WHAT THIS TASK INVOLVES: Please give the data again in full, precisely as it is written.

EXERCISE DATA:
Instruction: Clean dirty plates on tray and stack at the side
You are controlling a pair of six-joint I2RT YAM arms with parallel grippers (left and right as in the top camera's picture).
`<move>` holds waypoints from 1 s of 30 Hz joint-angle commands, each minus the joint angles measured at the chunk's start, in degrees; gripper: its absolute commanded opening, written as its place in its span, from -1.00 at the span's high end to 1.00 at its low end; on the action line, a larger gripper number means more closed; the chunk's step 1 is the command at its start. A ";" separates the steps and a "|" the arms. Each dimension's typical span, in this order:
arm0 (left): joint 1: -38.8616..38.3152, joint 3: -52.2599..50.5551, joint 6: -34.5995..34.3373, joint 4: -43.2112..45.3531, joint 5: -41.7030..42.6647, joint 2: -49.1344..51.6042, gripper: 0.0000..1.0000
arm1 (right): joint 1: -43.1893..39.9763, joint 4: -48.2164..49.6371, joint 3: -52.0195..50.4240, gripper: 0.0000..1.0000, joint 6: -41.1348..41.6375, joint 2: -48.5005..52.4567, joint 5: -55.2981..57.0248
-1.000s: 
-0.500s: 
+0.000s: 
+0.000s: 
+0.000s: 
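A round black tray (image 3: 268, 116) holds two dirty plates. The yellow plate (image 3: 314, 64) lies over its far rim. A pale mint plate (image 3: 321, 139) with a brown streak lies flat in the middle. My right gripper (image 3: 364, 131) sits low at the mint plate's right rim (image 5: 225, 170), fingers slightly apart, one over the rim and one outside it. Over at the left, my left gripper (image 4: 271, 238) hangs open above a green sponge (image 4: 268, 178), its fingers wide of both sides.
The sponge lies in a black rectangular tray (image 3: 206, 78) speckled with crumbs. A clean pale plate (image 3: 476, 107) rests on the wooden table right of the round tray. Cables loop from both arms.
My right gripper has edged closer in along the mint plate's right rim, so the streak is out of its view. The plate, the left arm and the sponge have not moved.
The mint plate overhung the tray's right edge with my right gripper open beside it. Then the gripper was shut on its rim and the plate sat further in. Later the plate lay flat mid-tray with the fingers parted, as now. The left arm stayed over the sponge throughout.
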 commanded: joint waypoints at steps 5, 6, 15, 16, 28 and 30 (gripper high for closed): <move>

EXERCISE RESULT:
Instruction: Clean dirty plates on tray and stack at the side
You are controlling a pair of six-joint I2RT YAM arms with parallel grippers (left and right as in the top camera's picture).
`<move>` holds waypoints from 1 s of 30 Hz joint-angle commands, each minus the joint angles measured at the chunk's start, in degrees; gripper: its absolute commanded opening, written as its place in its span, from -1.00 at the span's high end to 1.00 at its low end; on the action line, a larger gripper number means more closed; the chunk's step 1 is the command at its start. A ";" separates the steps and a "|" the arms. Each dimension's typical span, in this order:
arm0 (left): joint 1: -38.8616..38.3152, joint 3: -52.2599..50.5551, joint 6: -34.5995..34.3373, joint 4: -43.2112..45.3531, joint 5: -41.7030..42.6647, joint 2: -49.1344..51.6042, gripper: 0.0000..1.0000
arm1 (right): joint 1: -43.1893..39.9763, joint 4: -48.2164..49.6371, joint 3: -52.0195..50.4240, gripper: 0.0000..1.0000, joint 6: -41.1348..41.6375, joint 2: -48.5005..52.4567, joint 5: -55.2981..57.0248
-1.000s: 
-0.500s: 
+0.000s: 
+0.000s: 
+0.000s: 
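A round black tray (image 3: 268, 116) holds two dirty plates. The yellow plate (image 3: 314, 64) lies over its far rim. A pale mint plate (image 3: 321, 139) with a brown streak lies flat in the middle. My right gripper (image 3: 364, 131) sits low at the mint plate's right rim (image 5: 225, 170), fingers slightly apart, one over the rim and one outside it. Over at the left, my left gripper (image 4: 271, 238) hangs open above a green sponge (image 4: 268, 178), its fingers wide of both sides.
The sponge lies in a black rectangular tray (image 3: 206, 78) speckled with crumbs. A clean pale plate (image 3: 476, 107) rests on the wooden table right of the round tray. Cables loop from both arms.
My right gripper has edged closer in along the mint plate's right rim, so the streak is out of its view. The plate, the left arm and the sponge have not moved.
The mint plate overhung the tray's right edge with my right gripper open beside it. Then the gripper was shut on its rim and the plate sat further in. Later the plate lay flat mid-tray with the fingers parted, as now. The left arm stayed over the sponge throughout.
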 commanded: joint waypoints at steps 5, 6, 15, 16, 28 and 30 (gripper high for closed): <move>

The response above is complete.